El Tribunal de Cuentas (TCR) observó el contrato de asociación entre Pluna y Leadgate Investment bajo el argumento de que "resulta dudosa la aplicación de las normas generales de contratación", de acuerdo a la resolución aprobada ayer, a la que accedió El País.
Según el TCR, el Ejecutivo debería haber hecho una licitación pública internacional con "procedimientos competitivos" que garantizasen "publicidad, igualdad de oferentes y la concurrencia", lo que no consta que se haya cumplido". "Tanto el Estado como Pluna Ente Autónomo son parte, y en tanto tales, asumen importantes obligaciones, motivo por el cual no se concilia el criterio aplicado en la búsqueda de nuevos accionistas, encomendando tal gestión a Pluna S.A., cuando tanto su accionista entonces mayoritario como el Estado, concluyen garantizando el cumplimiento de los contratos", se indicó.
El TCR puso como ejemplo el procedimiento que se llevó adelante para la venta del Nuevo Banco Comercial -que garantizó la "igualdad" y "transparencia"- y cuestionó por qué "no se procedió de la misma forma" en esta oportunidad donde "sin perjuicio de la reserva natural propia de todo proceso de negociación, ello no es comparable con la complejidad que conlleva la enajenación de acciones de una institución de intermediación financiera". Además sostienen que cuando originalmente se constituyó la sociedad mixta de Pluna en los 90, se utilizó un proceso de licitación internacional.
Por otra parte, el TCR cuestiona que, pese a que la función del Estado es controlar la gestión, en el contrato se incluyó una cláusula por la que se "restringió el ámbito de actuación de los miembros de la Comisión Fiscal. Además se dio la libertad a Leadgate (por tener el 75% de las acciones) a resolver "no distribuir entre los accionistas por lo menos el 20% de las utilidades netas de cada ejercicio".
GARANTíAS. El TCR también cuestionó las garantías asumidas por el Estado tanto sobre la compra de aviones como por otras deudas que puedan surgir. Según el organismo, para garantizar obligaciones de una sociedad anónima de derecho privado de la que es accionista minoritario el Estado requiere de una ley que lo avale.

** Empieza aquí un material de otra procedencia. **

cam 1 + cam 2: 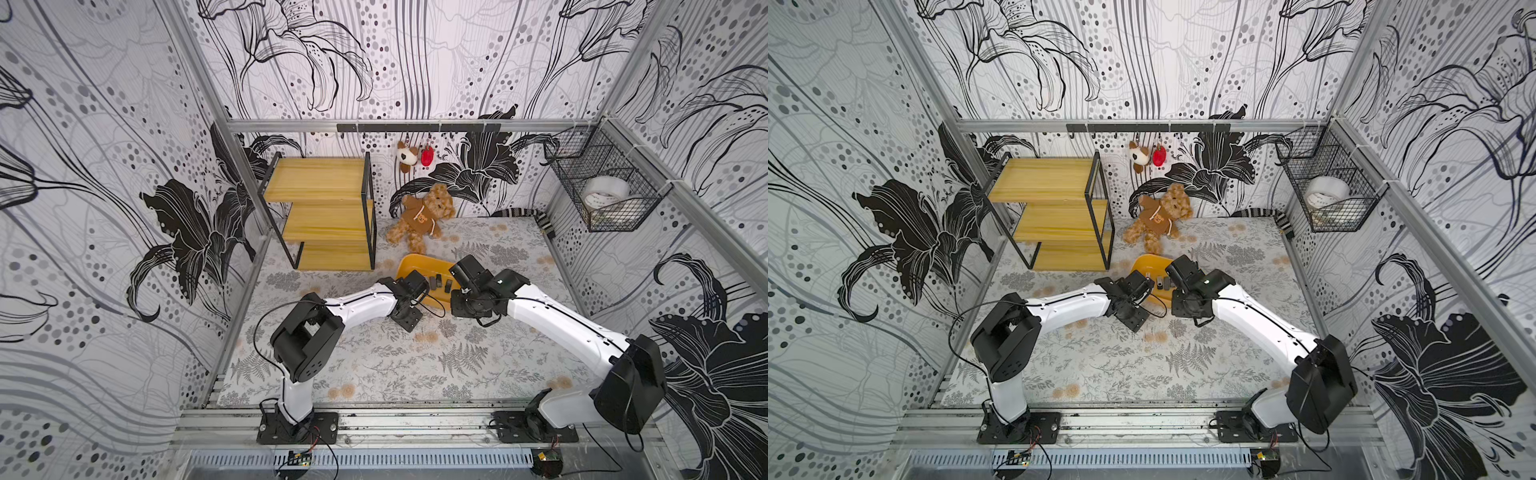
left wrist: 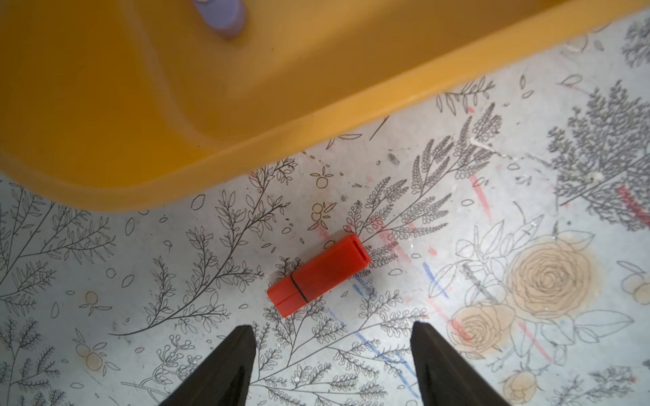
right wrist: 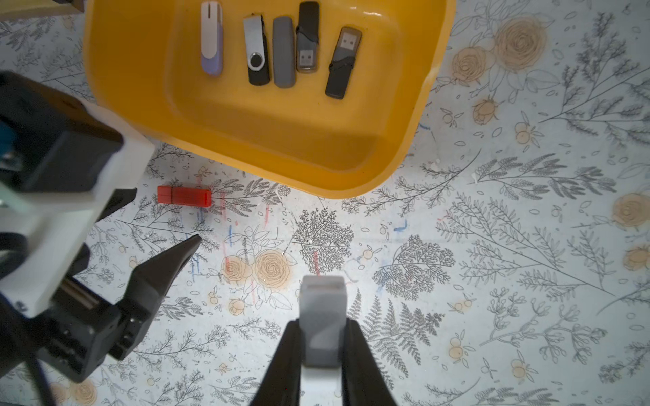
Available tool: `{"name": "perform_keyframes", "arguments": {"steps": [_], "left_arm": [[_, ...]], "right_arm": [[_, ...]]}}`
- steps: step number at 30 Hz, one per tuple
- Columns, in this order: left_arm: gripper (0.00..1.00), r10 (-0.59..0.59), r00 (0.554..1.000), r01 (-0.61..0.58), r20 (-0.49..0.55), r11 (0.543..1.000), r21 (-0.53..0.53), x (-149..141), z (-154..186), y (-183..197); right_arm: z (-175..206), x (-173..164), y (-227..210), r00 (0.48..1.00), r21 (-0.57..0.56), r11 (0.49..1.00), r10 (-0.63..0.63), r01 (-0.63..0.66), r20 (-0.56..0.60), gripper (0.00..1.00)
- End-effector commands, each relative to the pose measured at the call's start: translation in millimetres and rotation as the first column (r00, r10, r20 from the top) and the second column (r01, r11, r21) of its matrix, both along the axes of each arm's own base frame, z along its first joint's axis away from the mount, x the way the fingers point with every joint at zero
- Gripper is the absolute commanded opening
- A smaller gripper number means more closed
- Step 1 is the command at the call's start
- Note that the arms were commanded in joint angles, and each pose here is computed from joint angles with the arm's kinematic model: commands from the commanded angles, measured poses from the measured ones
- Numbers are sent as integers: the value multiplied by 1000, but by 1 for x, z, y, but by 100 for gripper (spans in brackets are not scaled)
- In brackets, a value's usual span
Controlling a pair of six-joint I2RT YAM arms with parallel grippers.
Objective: Put the usb flash drive into the storage box
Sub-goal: Pick up the USB flash from the center of the board.
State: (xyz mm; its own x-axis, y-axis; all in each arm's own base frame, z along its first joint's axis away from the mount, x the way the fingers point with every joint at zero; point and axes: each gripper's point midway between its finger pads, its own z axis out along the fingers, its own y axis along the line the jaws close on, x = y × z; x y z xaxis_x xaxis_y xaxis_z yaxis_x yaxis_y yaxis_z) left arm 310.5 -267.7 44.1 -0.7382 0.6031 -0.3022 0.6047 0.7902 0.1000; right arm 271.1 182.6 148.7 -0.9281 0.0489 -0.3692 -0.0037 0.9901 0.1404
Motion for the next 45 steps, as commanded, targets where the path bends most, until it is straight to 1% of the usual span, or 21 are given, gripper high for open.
{"name": "perform_keyframes", "arguments": {"steps": [1,6,9,14,17,21,27,31,35,38,41,45], "left_arm": [[75,-101,994,100,34,995,22,5,1,-5],[75,-162,987,162,15,987,18,8,-6,-5],[75,-176,984,176,-8,984,8,11,-11,-3],[74,-172,985,173,-18,984,51,19,-21,4],[73,-170,985,170,-16,985,41,23,-21,5],[71,-174,984,176,-38,984,35,24,-25,3],[64,-178,981,180,-79,983,21,17,-29,2],[51,-167,982,169,-94,986,15,12,-29,3],[42,-157,982,159,-106,987,8,10,-30,4],[36,-149,983,150,-111,989,2,9,-31,3],[33,-139,984,139,-114,990,-2,9,-31,2],[30,-122,986,124,-112,992,12,11,-34,4]], "right_arm": [[-3,-8,-11,1000,-33,999,12,-13,-21,0],[-2,-8,-13,1000,-34,999,9,-10,-20,0],[-2,-9,-15,1000,-35,999,10,-10,-23,0],[-2,-9,-15,1000,-36,999,8,-9,-22,0],[-3,-10,-17,1000,-42,999,4,-5,-25,0],[-5,-11,-19,1000,-44,999,1,-3,-31,0],[-3,-11,-20,1000,-45,999,-6,5,-23,0],[-3,-10,-20,1000,-40,999,-9,8,-23,0],[-4,-9,-19,1000,-38,999,-4,3,-22,0],[-3,-9,-19,1000,-37,999,-3,3,-21,0],[-5,-10,-20,1000,-38,999,-4,3,-23,0],[-7,-11,-20,1000,-39,999,-2,1,-26,0]]}}
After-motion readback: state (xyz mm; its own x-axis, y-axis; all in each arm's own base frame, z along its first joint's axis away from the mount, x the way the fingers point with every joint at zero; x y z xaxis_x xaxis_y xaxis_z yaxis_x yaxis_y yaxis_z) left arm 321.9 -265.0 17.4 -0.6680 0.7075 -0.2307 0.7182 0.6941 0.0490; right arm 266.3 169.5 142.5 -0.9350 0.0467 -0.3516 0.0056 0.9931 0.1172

Asimismo, afirmó que tanto la negociación sobre las deudas con Ancap como la subvención que se hará sobre el precio del combustible para Pluna por los próximos tres años debió haberse previsto en la Rendición de Cuentas. Pero no sólo esto. Según el TCR el compromiso asumido por Pluna de otorgar una garantía por el 100% del monto de adquisición, arrendamiento y leasing de aviones "violenta" el "estándar de razonabilidad" en tanto el Estado tiene apenas el 25% de la empresa mixta.
Las críticas también van contra las obligaciones y contingencias que asumió el Estado -tanto anteriores al 30 de junio como posteriores- ya que "comprometen la realidad económico financiera" del Estado en forma "directa" y por "montos intangibles", por lo que se debió haber autorizado a través de una ley.
La cereza de la torta es que según el TCR, "no consta resolución" del Ejecutivo "facultando a los ministros de Economía y Transporte a suscribir acuerdos y a obligar al Estado en los términos allí consignados".
CONFLICTO. Por otra parte, la Unión de Tripulantes Auxiliares de Cabina llegó a una tregua ayer con las autoridades de Pluna hasta el viernes cuando prevén reunirse ante el Ministerio de Trabajo para buscar una solución a sus planteos.
El sindicato resolvió levantar las medidas (que habían retrasado la partida de un vuelo de Madrid y Buenos Aires) hasta el próximo viernes.